# Exercise objective
Take the data below and extract the lines from the one with "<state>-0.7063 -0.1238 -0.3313" to the one with "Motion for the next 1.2", inclusive, exactly as written.

# Exercise data
*** Begin section ***

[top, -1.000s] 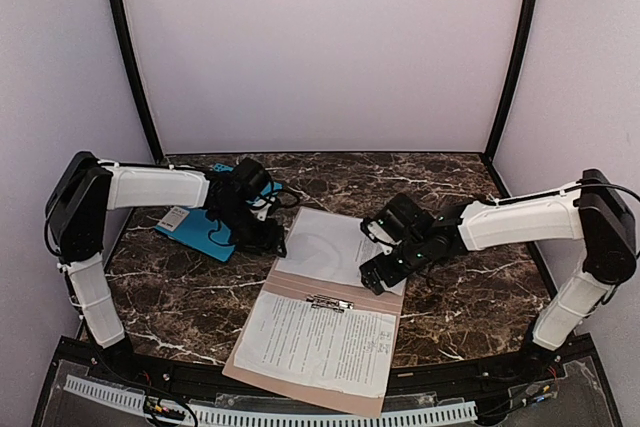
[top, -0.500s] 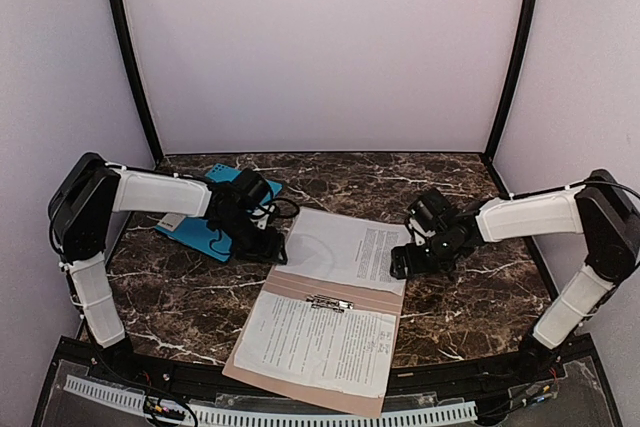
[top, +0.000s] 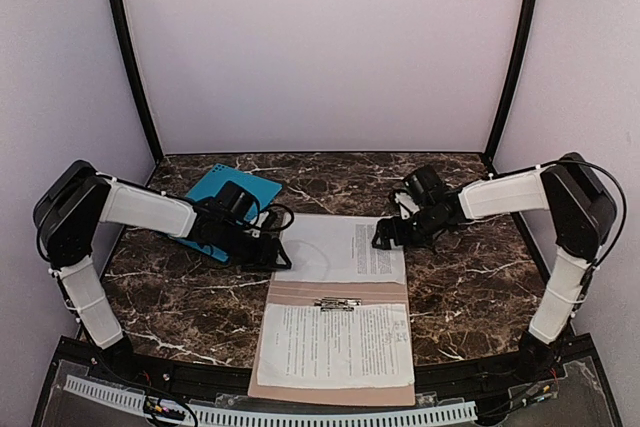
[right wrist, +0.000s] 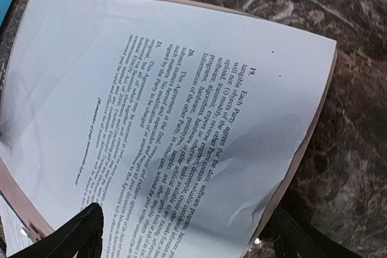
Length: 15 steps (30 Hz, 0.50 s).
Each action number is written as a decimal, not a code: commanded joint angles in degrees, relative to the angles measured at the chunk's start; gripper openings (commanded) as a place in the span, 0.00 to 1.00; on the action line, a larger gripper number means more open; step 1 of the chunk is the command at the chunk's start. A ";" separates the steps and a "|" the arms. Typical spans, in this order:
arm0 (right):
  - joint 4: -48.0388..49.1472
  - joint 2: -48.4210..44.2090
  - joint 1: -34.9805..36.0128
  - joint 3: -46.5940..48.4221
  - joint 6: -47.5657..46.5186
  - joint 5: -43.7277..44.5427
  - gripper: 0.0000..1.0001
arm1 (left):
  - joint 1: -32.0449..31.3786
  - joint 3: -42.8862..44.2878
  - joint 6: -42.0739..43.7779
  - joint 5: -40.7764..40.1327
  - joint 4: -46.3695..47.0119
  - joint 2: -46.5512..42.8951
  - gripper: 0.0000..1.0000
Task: Put the files into the folder
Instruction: Adjust the folder with files at the center of the board.
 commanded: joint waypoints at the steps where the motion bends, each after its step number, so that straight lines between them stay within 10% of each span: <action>1: -2.59 8.01 -2.77 3.57 -5.08 -8.95 0.92 | -0.68 -7.13 -5.92 7.15 5.39 0.23 0.58; 15: -5.85 7.09 -9.94 4.79 -9.50 -13.40 0.95 | -0.72 -16.03 -17.66 1.66 9.81 -6.39 0.60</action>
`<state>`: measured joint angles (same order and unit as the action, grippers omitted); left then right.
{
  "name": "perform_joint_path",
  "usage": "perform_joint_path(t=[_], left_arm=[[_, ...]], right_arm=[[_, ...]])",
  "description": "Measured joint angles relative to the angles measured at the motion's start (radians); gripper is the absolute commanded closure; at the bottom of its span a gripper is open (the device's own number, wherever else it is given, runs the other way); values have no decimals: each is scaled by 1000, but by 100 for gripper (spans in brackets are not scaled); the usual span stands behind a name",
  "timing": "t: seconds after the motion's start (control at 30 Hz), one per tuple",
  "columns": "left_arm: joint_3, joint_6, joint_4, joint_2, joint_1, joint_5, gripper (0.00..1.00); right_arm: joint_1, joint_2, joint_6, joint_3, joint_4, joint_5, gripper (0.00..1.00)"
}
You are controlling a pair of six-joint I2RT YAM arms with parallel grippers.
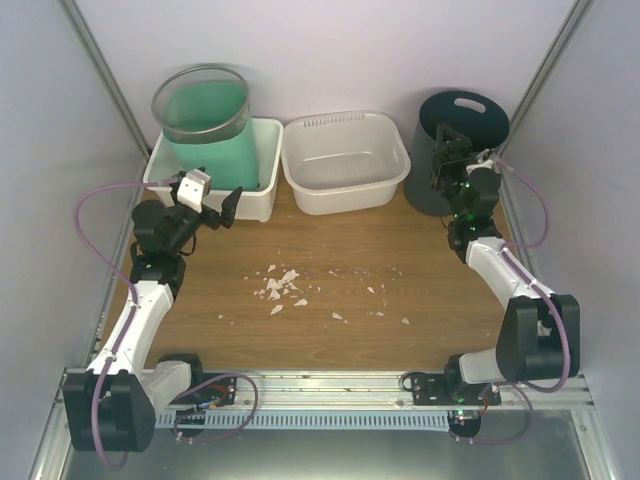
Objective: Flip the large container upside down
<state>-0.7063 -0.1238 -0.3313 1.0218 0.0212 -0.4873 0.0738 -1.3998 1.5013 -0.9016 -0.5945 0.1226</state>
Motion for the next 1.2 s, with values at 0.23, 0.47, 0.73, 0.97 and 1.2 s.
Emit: perform_joint_path(t=[0.23,0.47,0.73,0.97,1.2], left_arm=[[0,0,-18,24,0,-2,1],[0,0,-22,28,0,0,1],[4,-2,-26,32,0,6,1],[4,-1,-28,36,0,10,1],[4,-18,-28,36,0,18,1]], right_arm=[[0,-18,54,-4,-41,-56,4],[0,-31,101,9,-38,-89,3],[-3,-24,112,14,3,-160,3],[-16,-122,124,-66,2,-164,4],[-20,-205,124,-149,-35,-166,6]])
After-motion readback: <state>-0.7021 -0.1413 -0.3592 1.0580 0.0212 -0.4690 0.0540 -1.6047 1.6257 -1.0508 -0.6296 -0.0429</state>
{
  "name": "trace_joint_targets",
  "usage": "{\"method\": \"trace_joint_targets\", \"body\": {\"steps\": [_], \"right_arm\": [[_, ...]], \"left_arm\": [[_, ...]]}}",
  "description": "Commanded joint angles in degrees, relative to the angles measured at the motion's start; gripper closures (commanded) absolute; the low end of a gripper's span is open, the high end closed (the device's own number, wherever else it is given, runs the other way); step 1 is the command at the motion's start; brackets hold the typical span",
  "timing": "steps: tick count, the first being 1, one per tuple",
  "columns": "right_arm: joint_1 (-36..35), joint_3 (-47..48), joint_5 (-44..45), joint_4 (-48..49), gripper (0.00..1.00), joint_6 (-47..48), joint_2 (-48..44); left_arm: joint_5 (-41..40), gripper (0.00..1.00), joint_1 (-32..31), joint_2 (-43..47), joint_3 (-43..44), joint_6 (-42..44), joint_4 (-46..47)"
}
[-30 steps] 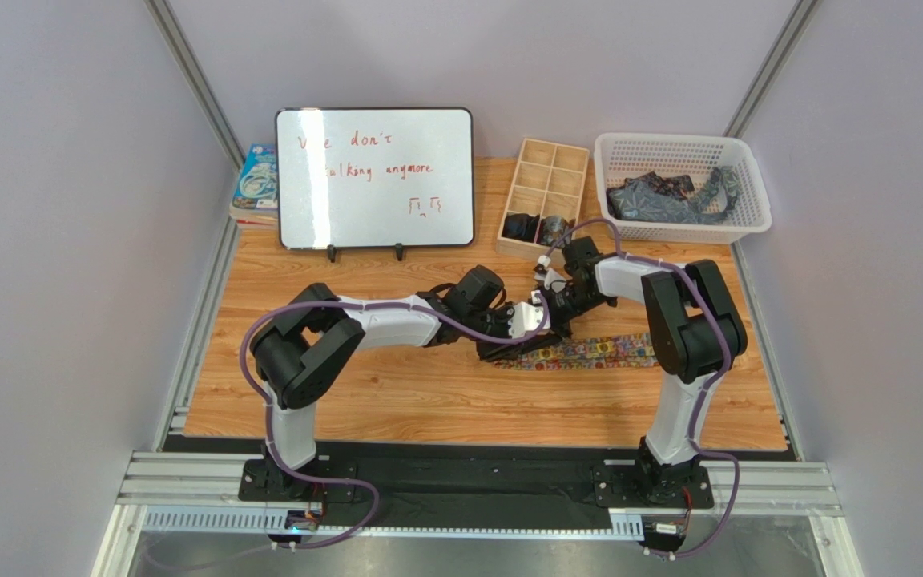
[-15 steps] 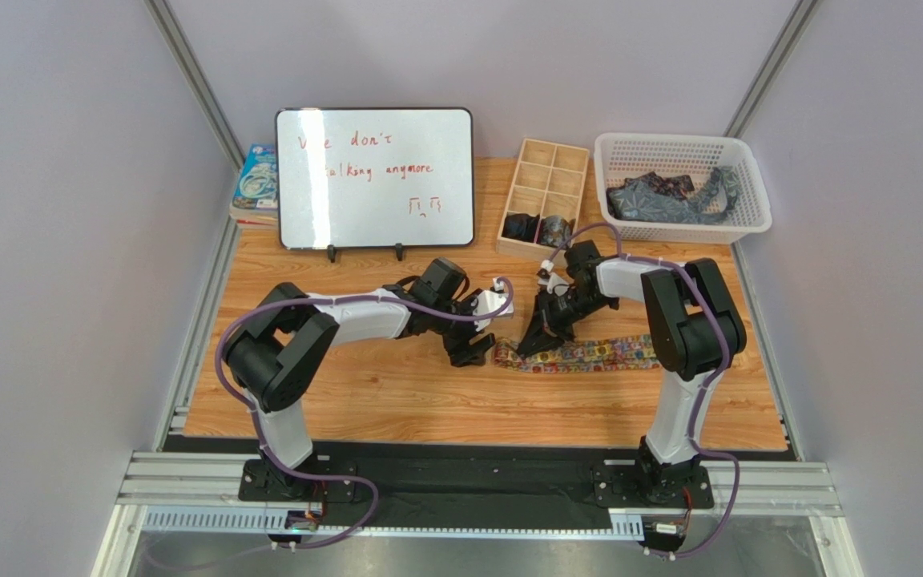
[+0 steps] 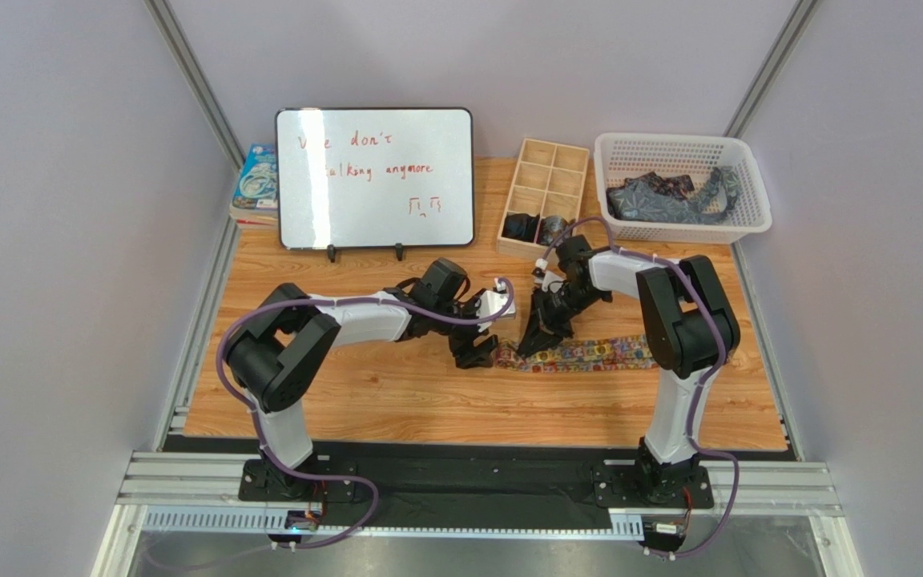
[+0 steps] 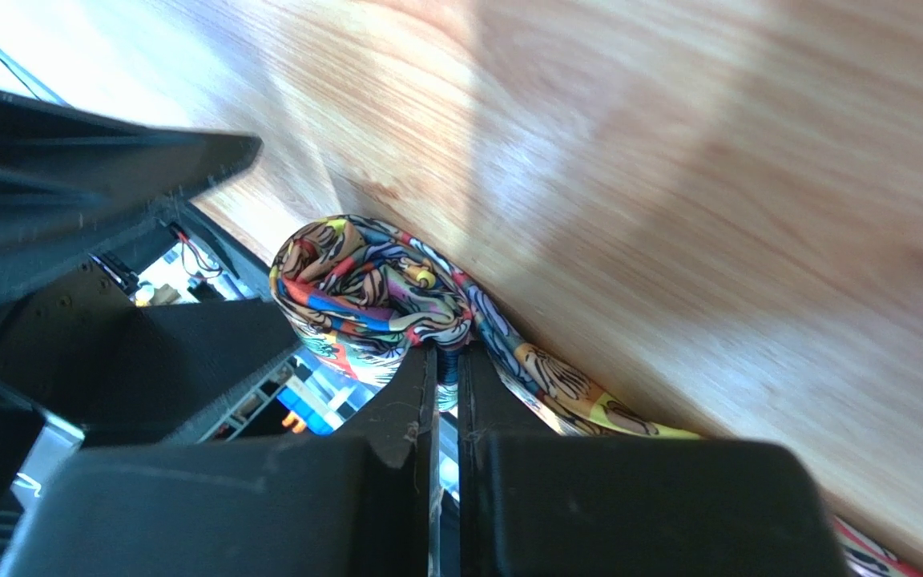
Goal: Roll the ties
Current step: Roll the tie at the center of the board.
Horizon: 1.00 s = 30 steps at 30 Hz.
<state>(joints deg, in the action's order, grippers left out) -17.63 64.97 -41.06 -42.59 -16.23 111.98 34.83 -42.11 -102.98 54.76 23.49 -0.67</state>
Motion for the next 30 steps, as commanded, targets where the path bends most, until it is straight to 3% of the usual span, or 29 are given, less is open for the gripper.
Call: {"method": "trace_joint_targets", "body": {"steps": [1, 10, 15, 20, 22, 30], "right_arm": [[-2.06, -0.37, 15.58, 2.59, 1.00, 3.31, 5.52], [-2.32, 0.34, 8.81, 8.39, 1.00, 2.34, 9.22], [-2.32, -0.46, 5.91, 12.35, 1.00, 0.68, 9.66], [-1.97, -0.28, 4.50, 13.85, 1.00, -0.12, 8.87], [-1.10, 0.33, 3.62, 12.45, 1.00, 0.32, 7.99], [2.60, 4.12, -0.60, 1.82, 0.67, 1.90, -0.96]], "left_arm": [[3.58, 0.21, -0.96, -2.13, -0.10, 1.21, 7.87], [5.08, 0.23, -2.63, -3.46, -3.78, 0.51, 14.36], [2.53, 0.43, -4.21, -3.81, -5.37, -0.81, 16.05], [-2.21, 0.67, -5.18, -3.37, -4.50, 2.17, 10.87], [-4.41, 0.73, -5.27, -3.19, -3.96, 3.32, 7.28], [-8.02, 0.71, -5.62, -3.63, -3.17, 5.08, 0.93]]}}
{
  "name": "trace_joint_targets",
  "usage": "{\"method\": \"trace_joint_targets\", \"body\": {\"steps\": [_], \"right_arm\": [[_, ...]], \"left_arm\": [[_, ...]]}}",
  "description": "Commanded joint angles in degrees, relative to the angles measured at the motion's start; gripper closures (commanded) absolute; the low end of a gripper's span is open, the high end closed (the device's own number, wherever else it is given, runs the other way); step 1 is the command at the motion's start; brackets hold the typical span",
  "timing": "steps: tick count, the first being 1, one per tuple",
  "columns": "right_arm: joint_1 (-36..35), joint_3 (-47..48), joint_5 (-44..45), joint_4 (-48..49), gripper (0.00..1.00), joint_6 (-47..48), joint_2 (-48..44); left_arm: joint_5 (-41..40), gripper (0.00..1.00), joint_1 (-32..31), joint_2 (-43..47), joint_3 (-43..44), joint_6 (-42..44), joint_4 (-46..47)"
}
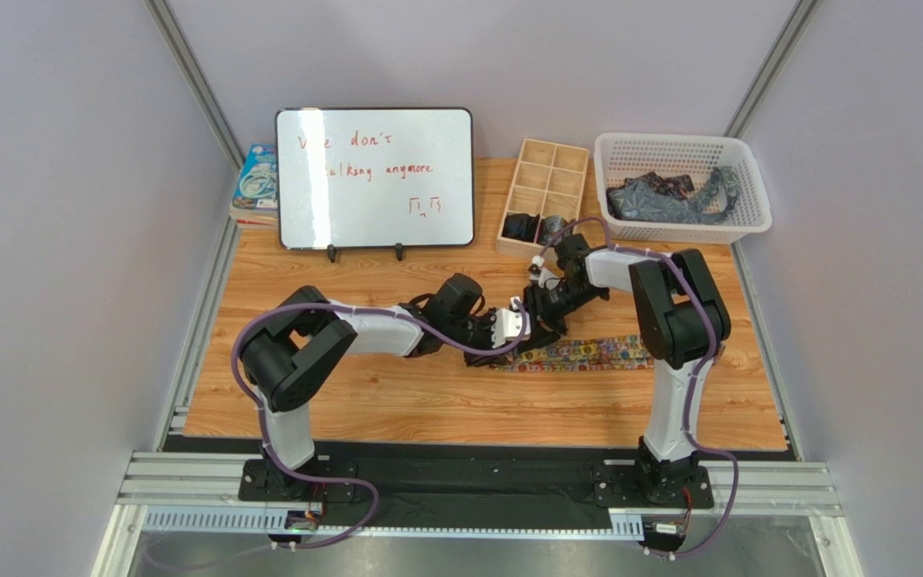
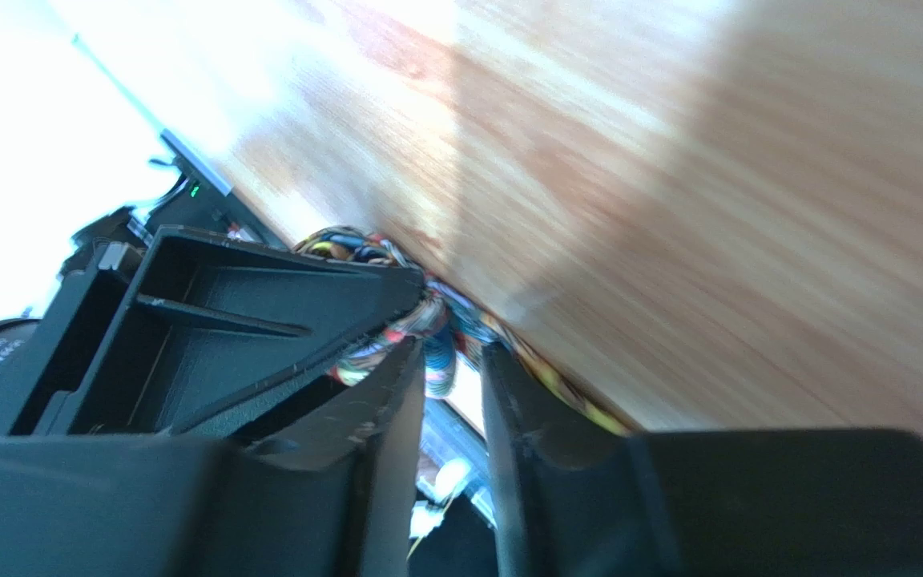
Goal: Roll the ties
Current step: Roll the tie at the center of the board.
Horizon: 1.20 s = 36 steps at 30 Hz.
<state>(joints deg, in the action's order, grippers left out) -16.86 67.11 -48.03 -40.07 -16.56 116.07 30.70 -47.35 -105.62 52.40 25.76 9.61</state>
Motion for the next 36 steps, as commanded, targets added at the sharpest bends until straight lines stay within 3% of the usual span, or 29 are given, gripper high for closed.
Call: {"method": "trace_joint_targets", "body": {"steps": [1, 8, 18, 21, 23, 26, 29, 33, 36], "right_arm": [[1.75, 1.71, 5.94, -1.32, 0.66, 1.97, -5.59], [-1.06, 0.65, 4.44, 0.26, 0.71, -0.93, -4.72], [-3.79, -0.14, 2.06, 2.63, 0.65, -2.95, -2.78], [-4.49, -0.49, 2.50, 3.34, 0.72, -3.48, -1.82], [-4.58, -0.49, 4.42, 3.51, 0.83, -2.44, 0.02], [-4.23, -0.14, 6.36, 2.28, 0.99, -1.11, 1.96], [-4.32, -0.14, 8.12, 1.58, 1.00, 0.12, 2.76], [-4.32, 0.04, 10.76, 0.79, 1.00, 1.44, 3.37], [-4.32, 0.56, 12.43, 0.18, 1.00, 1.70, 4.07]], "left_arm": [[-3.98, 0.70, -0.37, -1.16, -0.64, 2.72, -9.34], [-4.68, 0.67, -0.28, -2.22, 1.47, 2.72, -11.54], [-5.30, 0.66, -0.37, -2.66, 1.91, 2.54, -12.33], [-5.56, 0.66, -0.37, -2.92, 1.91, 2.28, -12.24], [-5.74, 0.64, -0.37, -2.83, 2.00, 2.02, -12.24], [-6.26, 0.58, -0.37, -2.48, 2.18, 1.31, -12.68], [-6.70, 0.52, -0.20, -1.96, 2.27, 0.00, -12.59], [-5.56, 0.34, 1.12, 1.11, 1.92, -2.72, -12.33], [-3.55, 0.29, 2.61, 4.79, 0.07, -4.75, -10.84]]}}
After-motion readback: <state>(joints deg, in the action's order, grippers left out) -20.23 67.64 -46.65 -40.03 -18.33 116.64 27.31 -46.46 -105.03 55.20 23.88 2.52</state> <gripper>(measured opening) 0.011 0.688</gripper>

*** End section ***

# Output of the task
<state>-0.7063 -0.1238 -0.3313 1.0218 0.0212 -0.4873 0.0738 -1.3998 1.5013 -0.9016 -0.5945 0.1226</state>
Motion for the next 1.2 s, with values at 0.23, 0.47, 0.73, 0.97 and 1.2 s.

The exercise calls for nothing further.